Cuando uno nace en Cuba sabe que, por mucho que estudie o se esfuerce, no podrá mejorar su calidad de vida porque el sistema lo impide. Por eso Cuba es el único país del mundo del que escapan en balsa, arriesgándose a morir, los ingenieros, los médicos, los escritores, y todo aquel que tiene ganas de hacer algo constructivo con su vida o emprender una actividad lucrativa para lograr el bienestar propio y de la familia.
Huyen, además del discurso mentiroso y cansino que trata de justificar más de medio siglo de fracasos sociales con referencias heroicas a unas actividades violentas que perdieron toda conexión con las jóvenes generaciones.
¿Qué demonios significan la remota batalla de Uvero –un tiroteo elevado a la categoría combate épico--, o la desastrosa aventura del Che en Bolivia, para unos muchachos que quieren tener vidas divertidas y normales que les permitan desplegar sus alas y perseguir sus sueños individuales?
Y, cuando lo logran, cuando, finalmente, han conseguido emigrar, experimentan otra faceta del horror: el Estado, esa rencorosa dictadura comunista empecinada en perjudicar a los que han huido y en acosar y mortificar a los que se han quedado, les niega el acceso a los títulos académicos que legítimamente adquirieron, les vende documentos a precios de estafa, los califica de escoria o gusanos, los trata como enemigos, e intenta que el país de acogida los mantenga en un limbo legal para que no puedan abrirse paso.
Mientras las demás naciones de América Latina le piden a Estados Unidos que proteja a sus ciudadanos indocumentados con unas medidas legales semejantes a la Ley de Ajuste que ampara a los cubanos cuando tocan suelo americano, el miserable Estado forjado por los Castro intenta que se derogue esa legislación.
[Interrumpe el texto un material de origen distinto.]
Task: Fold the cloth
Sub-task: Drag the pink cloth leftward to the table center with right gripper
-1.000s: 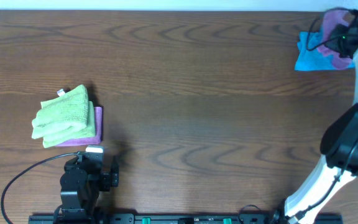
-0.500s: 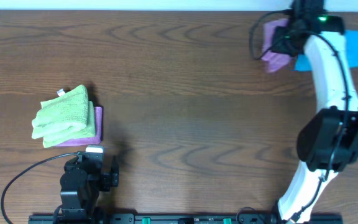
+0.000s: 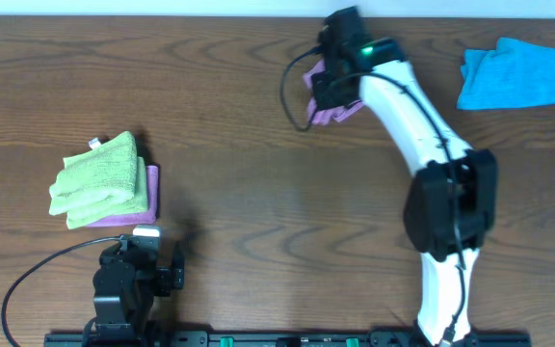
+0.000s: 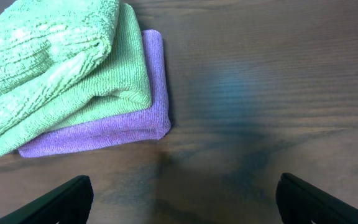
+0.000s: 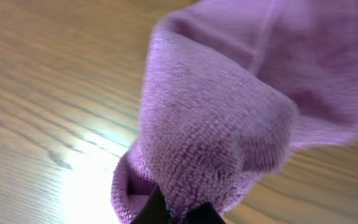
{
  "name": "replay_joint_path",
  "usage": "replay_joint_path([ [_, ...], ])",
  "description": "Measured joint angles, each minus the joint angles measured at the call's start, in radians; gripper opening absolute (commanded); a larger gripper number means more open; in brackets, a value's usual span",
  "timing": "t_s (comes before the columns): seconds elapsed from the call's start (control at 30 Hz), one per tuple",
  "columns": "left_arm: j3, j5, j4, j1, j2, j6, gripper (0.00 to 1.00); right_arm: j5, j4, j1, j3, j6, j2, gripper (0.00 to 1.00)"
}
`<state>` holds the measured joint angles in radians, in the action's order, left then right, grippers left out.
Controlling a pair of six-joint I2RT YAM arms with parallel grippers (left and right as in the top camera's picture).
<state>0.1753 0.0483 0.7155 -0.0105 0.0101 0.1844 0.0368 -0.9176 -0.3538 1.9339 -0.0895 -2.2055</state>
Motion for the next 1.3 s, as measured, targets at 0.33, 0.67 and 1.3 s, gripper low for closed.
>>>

No satisfecho con el daño infligido a los cubanos cuando vivían en la Isla, trata de prolongar su sufrimiento en el exilio creándoles dificultades para que no puedan desenvolverse adecuadamente.
Nada de lo que aquí se dice es diferente a lo que musitan en voz baja los intelectuales cubanos que no han podido o querido exiliarse, incluidos muchos de esos desdichados que firman cartas en la UNEAC para respaldar la tiranía o para aplaudir fusilamientos, presionados por la policía política.
Por eso es tan incómoda una voz como la de Ángel Santiesteban Prats. Cada vez que un escritor dentro de la Isla –y pienso en Padilla, en María Elena Cruz Varela, en Antonio José Ponte, en Raúl Rivero, en Yoani Sánchez, en Iván García, en tantos otros—se atreve a describir la realidad sin miedo, o tragándose el miedo, sus pusilánimes colegas son víctimas del desagradable fenómeno de la disonancia moral. Piensan una cosa, pero dicen otra, mientras aplauden lo que, realmente, corazón adentro, les repugna. El régimen ha conseguido domesticarlos, ellos lo saben, y viven con esa molesta huella que siempre dejan los grilletes.
En fin, debe ser muy triste vivir enmascarado oficiando siempre en el templo de la doble moral. Ángel Santiesteban Prats se libró de esa ignominia y escribió, para probarlo, un libro espléndido. Algún día Dios despertará y él saldrá de su celda. Lo esperarán miles de lectores agradecidos para darle el abrazo que merece.